Niente di nuovo sotto il sole: “Lunardini è come Marcucci”. Questo è quanto affermano i “dissidenti” del PdL che ieri mattina si sono riuniti nella sala convegni dell’hotel Esplanade per dare vita al “Movimento dei Cittadini per Viareggio”. All’invito dell’avvocato Massimiliano Baldini hanno risposto oltre un centinaio di cittadini, ma sono di più le persone, e i personaggi famosi, i commercianti, ed i rappresentati di categorie che hanno già firmato la propria adesione a quello che è stato definito “un punto di riferimento, senza alcuna pregiudiziale, per chi intenda porsi come voce critica circa i grandi problemi della città”.
“Siamo stati un anno in silente osservazione dell’operato della giunta Lunardini, ora è il momento di agire, vista la delusione di chi ha sperato in un cambio di rotta dell’amministrazione comunale – ha affermato l’avvocato Baldini. Le speranze delle promesse elettorali non mantenute hanno fatto insorgere non solo l’opposizione ma anche quella parte dell’elettorato di centro destra che oltre un anno fa aveva dato il consenso a Luca Lunardini.

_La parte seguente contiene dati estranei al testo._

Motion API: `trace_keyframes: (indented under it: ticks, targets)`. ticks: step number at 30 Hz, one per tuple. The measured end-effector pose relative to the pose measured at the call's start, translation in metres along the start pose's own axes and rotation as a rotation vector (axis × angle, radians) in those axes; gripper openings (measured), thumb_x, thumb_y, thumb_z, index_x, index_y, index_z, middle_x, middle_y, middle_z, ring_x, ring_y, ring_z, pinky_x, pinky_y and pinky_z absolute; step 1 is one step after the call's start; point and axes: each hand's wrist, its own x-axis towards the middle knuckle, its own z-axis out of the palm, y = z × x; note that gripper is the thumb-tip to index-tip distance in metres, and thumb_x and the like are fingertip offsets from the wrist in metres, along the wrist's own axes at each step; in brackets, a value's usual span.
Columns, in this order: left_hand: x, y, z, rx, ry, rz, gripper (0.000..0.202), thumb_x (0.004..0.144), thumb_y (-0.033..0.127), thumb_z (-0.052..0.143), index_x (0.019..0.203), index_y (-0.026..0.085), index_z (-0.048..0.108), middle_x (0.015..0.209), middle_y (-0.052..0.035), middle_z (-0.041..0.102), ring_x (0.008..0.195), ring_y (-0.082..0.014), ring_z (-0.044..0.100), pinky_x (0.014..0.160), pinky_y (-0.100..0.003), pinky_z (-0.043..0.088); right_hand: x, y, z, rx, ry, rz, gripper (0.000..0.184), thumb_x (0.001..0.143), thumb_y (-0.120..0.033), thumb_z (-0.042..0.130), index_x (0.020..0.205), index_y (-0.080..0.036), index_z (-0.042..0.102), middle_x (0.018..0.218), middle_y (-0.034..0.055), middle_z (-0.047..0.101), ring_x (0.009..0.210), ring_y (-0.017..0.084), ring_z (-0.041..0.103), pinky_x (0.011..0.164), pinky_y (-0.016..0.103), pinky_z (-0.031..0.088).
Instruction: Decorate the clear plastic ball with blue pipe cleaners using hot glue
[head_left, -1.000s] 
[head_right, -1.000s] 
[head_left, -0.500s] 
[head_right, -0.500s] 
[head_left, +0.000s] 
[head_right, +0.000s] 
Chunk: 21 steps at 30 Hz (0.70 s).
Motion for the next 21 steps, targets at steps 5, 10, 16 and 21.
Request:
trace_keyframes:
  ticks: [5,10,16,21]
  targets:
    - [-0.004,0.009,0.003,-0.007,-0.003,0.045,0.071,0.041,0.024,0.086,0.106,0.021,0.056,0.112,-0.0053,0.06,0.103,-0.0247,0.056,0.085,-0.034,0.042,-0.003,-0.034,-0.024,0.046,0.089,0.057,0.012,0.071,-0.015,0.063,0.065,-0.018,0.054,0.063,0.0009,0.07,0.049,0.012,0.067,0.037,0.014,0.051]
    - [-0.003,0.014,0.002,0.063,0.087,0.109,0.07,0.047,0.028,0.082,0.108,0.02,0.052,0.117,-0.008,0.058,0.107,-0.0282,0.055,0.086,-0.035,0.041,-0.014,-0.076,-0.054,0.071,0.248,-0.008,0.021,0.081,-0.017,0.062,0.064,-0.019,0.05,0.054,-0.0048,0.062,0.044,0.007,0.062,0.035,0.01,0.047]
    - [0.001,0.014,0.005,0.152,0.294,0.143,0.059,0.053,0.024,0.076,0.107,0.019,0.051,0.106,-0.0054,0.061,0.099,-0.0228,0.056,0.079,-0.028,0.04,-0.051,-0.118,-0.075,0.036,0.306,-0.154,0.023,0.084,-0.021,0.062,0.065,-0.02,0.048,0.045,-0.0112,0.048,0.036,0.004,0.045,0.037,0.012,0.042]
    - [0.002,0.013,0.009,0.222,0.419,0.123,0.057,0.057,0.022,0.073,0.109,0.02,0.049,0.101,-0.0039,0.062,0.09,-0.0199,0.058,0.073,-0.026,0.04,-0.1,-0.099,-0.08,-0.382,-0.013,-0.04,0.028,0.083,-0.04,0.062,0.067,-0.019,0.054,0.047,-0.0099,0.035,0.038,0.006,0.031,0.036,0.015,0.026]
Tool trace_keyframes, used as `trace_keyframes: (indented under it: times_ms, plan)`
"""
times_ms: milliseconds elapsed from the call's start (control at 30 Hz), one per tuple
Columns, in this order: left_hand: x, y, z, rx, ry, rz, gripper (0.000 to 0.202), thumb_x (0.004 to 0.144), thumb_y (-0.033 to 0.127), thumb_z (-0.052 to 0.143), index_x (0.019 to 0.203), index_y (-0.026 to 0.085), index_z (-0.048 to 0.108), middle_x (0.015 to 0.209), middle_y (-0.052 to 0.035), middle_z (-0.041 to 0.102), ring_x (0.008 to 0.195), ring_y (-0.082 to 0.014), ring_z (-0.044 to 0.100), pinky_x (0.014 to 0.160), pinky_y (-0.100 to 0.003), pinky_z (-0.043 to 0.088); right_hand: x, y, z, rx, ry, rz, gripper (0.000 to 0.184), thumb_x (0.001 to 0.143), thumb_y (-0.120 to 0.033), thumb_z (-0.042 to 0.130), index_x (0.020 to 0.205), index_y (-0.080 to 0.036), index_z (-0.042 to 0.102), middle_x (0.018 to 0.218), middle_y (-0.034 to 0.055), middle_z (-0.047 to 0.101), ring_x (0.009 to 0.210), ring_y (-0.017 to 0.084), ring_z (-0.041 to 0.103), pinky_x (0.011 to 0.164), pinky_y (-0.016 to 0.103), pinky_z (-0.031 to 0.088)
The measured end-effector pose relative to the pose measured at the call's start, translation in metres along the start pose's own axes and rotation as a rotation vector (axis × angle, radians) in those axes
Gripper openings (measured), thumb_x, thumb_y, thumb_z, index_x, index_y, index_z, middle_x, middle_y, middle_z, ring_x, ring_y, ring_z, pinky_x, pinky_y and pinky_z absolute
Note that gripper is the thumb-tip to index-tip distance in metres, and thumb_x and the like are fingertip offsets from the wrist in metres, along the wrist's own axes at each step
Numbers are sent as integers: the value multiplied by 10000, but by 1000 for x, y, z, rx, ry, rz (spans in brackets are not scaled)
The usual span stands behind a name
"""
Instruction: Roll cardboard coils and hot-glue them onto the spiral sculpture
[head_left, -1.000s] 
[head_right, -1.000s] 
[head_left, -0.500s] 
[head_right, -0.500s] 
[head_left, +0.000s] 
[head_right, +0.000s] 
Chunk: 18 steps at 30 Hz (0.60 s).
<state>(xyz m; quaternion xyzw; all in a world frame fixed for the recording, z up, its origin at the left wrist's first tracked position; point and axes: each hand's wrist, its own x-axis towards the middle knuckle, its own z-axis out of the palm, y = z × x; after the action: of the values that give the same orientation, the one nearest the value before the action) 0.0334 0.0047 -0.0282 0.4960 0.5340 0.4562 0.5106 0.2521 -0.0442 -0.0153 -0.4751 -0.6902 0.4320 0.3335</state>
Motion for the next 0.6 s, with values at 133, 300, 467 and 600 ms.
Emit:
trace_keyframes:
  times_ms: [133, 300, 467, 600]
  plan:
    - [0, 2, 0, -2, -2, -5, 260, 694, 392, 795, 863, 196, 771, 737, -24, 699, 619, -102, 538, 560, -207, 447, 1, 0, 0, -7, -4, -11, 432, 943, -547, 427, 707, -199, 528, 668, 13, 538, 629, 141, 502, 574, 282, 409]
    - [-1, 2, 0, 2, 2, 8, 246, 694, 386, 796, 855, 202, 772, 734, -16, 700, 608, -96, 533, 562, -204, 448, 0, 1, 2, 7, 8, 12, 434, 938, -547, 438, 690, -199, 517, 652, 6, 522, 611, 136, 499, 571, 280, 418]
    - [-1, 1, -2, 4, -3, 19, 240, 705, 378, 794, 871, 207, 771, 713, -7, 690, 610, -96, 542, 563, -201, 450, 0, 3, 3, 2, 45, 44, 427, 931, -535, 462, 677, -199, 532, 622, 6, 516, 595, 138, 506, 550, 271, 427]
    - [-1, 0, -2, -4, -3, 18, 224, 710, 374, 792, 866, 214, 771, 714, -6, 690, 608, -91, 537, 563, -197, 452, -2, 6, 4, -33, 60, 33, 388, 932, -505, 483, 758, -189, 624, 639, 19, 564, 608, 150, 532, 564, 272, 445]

I “cavalli di battaglia”, piano della sosta, sicurezza, decoro urbano, piano dei rumori, vendita della passeggiata, riduzione della galassia “Marcucciana” delle società partecipate, ristrutturazione della macchina comunale, rilancio del turismo e della cultura, “stanno a zero”. Poi vengono le varie storie di “poltronopoli” ai vertici delle società e i “mostri di cemento”:

nel mirino della frangia dissidente del Pdl ci sono “sia la struttura simil capannone da zona industriale di Bicchio, eretta nel cortile dello storico Palazzo delle Muse, sia i tabelloni di fronte al Margherita e in piazza Mazzini”, dove sotto alla pubblicità del Festival Pucciniano scorrono gli spot delle “donnine del night club Gilda”. “Se il Sindaco è inamovibile altrettanto non lo sono Giunta e Consiglio Comunale, chiusi a riccio nelle mura di Palazzo, e incapaci di raccogliere sollecitazioni e sviluppare confronti”. “Il primo cittadino – questa l’accusa principale – si è circondato di persone ‘terra terra’ e di stranieri”. La denuncia pubblica dei “dissidenti” è quella di una “ politica cittadina appaltata a forestieri”, e il riferimento ai presidenti delle due fondazioni e al capogruppo consiliare della maggioranza non è velato da voli pindarici.
“Gli attuali amministratori sono stati capaci solo di giustificarsi con “l’avevano fatto quello di prima”, e sono incapaci di trovare soluzioni, di formulare nuove proposte, con il solito ritornello ormai noto del non ci sono soldi – ad affermarlo è lo stesso senatore Massimo Baldini che aggiunge che “l’andazzo dilettantesco poteva essere scusato nei primi mesi, ora, a distanza di oltre un anno, non è più ammissibile e tollerabile”. La solidarietà unanime da parte di tutti è andata al consigliere disubbidiente Alessandro Bolognesi, ex vice sindaco ed ex assessore quando il primo cittadino era Carlo Alberto Ferrari, ieri in prima linea al tavolo dell’Esplanade:
“mi vogliono buttare fuori? Che mi processino. Io non starò zitto a guardare”. La situazione viareggina è ormai talmente grave che “è necessario intervenire immediatamente a difesa della salute pubblica”, e già nei prossimi giorni sono in programma una serie di incontri con le associazioni di categoria, con i sindacati e con le diverse istanze locali, “profondamente scontente e deluse”, e iniziative pubbliche. Viareggio come era e come è: da salotto buono degli anni ’60 al degrado più totale. La guerra intestina è ormai iniziata, e la battaglia si preannuncia “calda”: “ Inorridisco di fronte a questa giunta che prosegue sulle orme di Marcucci e sono profondamente deluso. Non ho nessun interesse personale a poltrone – ha precisato il senatore Baldini – sono qui solo per dare una mano alla città e ai cittadini, delusi quanto me”. La ricetta per far risplendere la Perla del Tirreno è cambiare in toto, dando davvero quella svolta che Lunardini ha promesso ma non ha mantenuto. Viareggio è prevalentemente una città turistica, e tra le proposte “baldiniane” per il rilancio c’è anche la Darsena: “cantiere di giorno e salotto di notte, con ristoranti e bistrot come una cittadina della Francia del nord”. “I soldi si trovano, basta che ci siano i progetti, e di progetti, in un anno, non c’è n’è neanche l’ombra”.